### THE TASK
Using the listing below, print the line that contains "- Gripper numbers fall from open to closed" and each line after it, exactly as shown, through the final one.
—————
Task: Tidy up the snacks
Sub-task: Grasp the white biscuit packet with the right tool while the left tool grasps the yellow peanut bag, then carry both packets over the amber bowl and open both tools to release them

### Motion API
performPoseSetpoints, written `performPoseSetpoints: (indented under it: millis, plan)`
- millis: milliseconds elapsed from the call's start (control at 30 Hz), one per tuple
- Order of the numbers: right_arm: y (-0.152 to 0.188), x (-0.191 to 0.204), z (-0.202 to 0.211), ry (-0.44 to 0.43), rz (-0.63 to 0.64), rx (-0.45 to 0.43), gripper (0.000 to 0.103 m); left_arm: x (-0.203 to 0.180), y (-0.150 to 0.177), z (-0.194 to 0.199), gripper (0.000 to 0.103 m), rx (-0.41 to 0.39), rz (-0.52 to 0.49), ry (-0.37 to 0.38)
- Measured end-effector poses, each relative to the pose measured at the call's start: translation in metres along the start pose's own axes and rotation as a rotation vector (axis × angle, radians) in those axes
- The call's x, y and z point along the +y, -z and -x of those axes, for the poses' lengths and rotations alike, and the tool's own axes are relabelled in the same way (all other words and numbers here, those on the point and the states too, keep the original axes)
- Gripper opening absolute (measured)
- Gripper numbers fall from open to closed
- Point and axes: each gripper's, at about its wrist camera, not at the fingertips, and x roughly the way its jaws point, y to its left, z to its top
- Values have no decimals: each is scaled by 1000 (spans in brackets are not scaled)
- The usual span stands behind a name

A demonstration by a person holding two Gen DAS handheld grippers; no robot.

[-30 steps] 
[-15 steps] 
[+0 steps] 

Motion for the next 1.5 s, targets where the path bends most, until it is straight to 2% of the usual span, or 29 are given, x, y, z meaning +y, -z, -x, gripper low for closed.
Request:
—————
### RESULT FOR THIS EXERCISE
- Gripper numbers fall from open to closed
- Point and axes: each gripper's, at about its wrist camera, not at the fingertips, and x roughly the way its jaws point, y to its left, z to its top
- Values have no decimals: each is scaled by 1000 (spans in brackets are not scaled)
- The usual span stands behind a name

A demonstration by a person holding two Gen DAS handheld grippers; no robot.

[-30 steps] 
[-15 steps] 
[+0 steps] 

Motion for the next 1.5 s, targets where the path bends most, until it is straight to 2% of the usual span, or 29 are given, x, y, z meaning +y, -z, -x, gripper low for closed.
Request:

The exercise has been carried out completely.